As the RGC Business Information Security Officer, a typical day might include the following:

• Lead the implementation of the corporate information security across the business. Manage the security processes and effectively ensuring guidance in accordance to corporate policies and procedures

• Develop and maintain a deep comprehension of RGC’s processes, systems, cloud infrastructure, technologies, data, customers, consumers, partners.

• Manage and respond to InfoSec support requests from across the business and our collaborators in coordination with the CISO organization.

• Assess and develop mitigations for system security threats & risks.

• Plan requirements, identify risks, interact with collaborators, track projects on a weekly/monthly/yearly schedule, work with various teams to ensure implementation of security controls, collect evidence for audit and work with external auditors.

• Proactively identify and report on non-compliance and areas of potential improvement.

• Define, measure, and monitor meaningful metrics for the RGC related to their current security position and the effectiveness of the InfoSec program against strategic plans and priorities.

This job might be for you if:

• You look for cooperation and collaboration between different levels of the organization to implement information security standards

• You thrive in a fast-paced environment and have the business and technology savvy to understand key data assets, processes and systems in a business unit

• You have a demonstrated passion for making things better and building resourceful solutions

• You have excellent verbal and written communication skills with a wide range of audiences including technologists, executives, business partners and IT team members.

• You are a critical thinker with strong problem-solving skills.
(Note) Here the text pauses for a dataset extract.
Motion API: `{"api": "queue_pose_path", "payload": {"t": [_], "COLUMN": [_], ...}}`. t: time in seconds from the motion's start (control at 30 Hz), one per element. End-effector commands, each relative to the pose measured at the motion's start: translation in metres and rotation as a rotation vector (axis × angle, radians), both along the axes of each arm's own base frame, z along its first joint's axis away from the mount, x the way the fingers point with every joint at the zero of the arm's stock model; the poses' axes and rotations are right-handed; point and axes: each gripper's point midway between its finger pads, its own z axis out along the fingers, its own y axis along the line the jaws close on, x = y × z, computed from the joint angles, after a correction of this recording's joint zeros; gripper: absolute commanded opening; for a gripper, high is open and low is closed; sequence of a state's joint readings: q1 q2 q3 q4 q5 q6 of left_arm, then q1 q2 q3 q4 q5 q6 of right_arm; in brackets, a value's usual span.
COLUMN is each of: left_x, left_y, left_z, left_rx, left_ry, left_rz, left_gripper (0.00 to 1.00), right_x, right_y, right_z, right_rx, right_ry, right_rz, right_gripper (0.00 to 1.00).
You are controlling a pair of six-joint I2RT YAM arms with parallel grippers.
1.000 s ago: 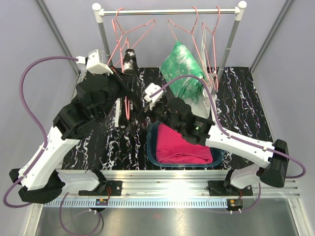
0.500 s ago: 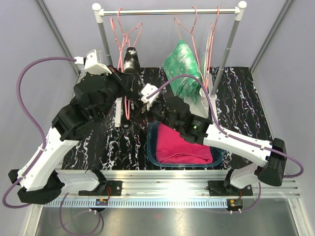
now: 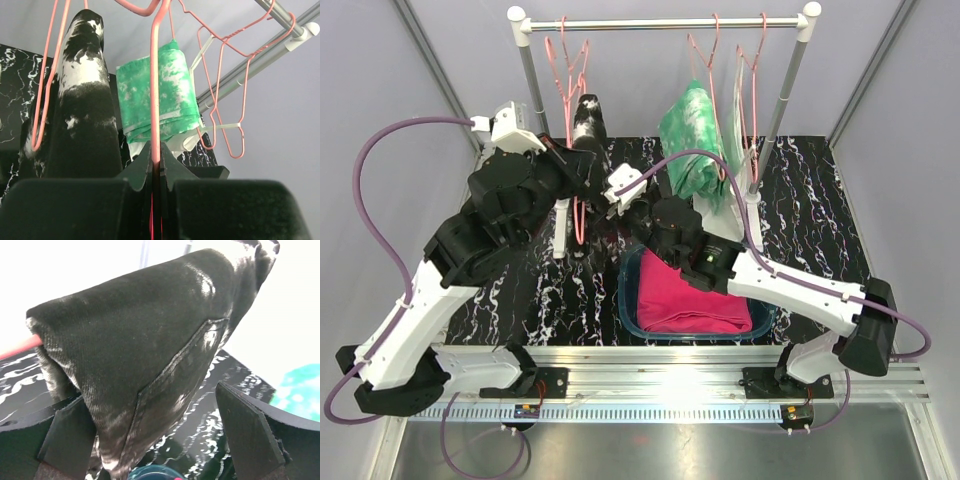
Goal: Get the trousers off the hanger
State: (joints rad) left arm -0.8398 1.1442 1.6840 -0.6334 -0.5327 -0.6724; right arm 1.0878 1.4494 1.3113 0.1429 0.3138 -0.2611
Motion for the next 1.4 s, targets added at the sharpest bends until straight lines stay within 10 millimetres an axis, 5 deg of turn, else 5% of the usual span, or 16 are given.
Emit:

In order to be considered for the Director, BISO role, you must have a Bachelor's degree and minimum of 12 years of experience in Information Security, Information Assurance and/or Cyber Security space. Additional relevant experience and professional certifications will be considered in lieu of a degree. Extensive experience in the IS field designing and implementing enterprise security solutions in a global context. Experience with security practices such as security incident response and risk management. Experience in the design, development, implementation, and operational support of critically important solutions in large scale cloud environments. Knowledge of information security management frameworks, such as ISO 27001, ITIL, COBIT and NIST. Current understanding of Industry trends and emerging threats; and knowledge of incident response methodologies and technologies. Advanced degree in applicable field. Professional security management certification, such as a Health Certified Information Systems Security Professional (HCISSP), Certified Information Security Manager (CISM) or other similar credentials, is desired. Technical writing-comfortable writing reports for senior management. 8+ years of IT security experience working in an infrastructure or security architecture environment. CISSP, CCNA, CCIE or other relevant industry certifications. Cyber security risk management experience, e.g. conducting assessments, identifying risks, and recommending solutions. Expertise with NIST and ISO 27000 series, particularly NIST SP 800-53, NIST SP 800-171, ISO 27001/2. Genomic / Clinical data experience/knowledge is a plus. You must be onsite at least 3 days a week, nonnegotiable.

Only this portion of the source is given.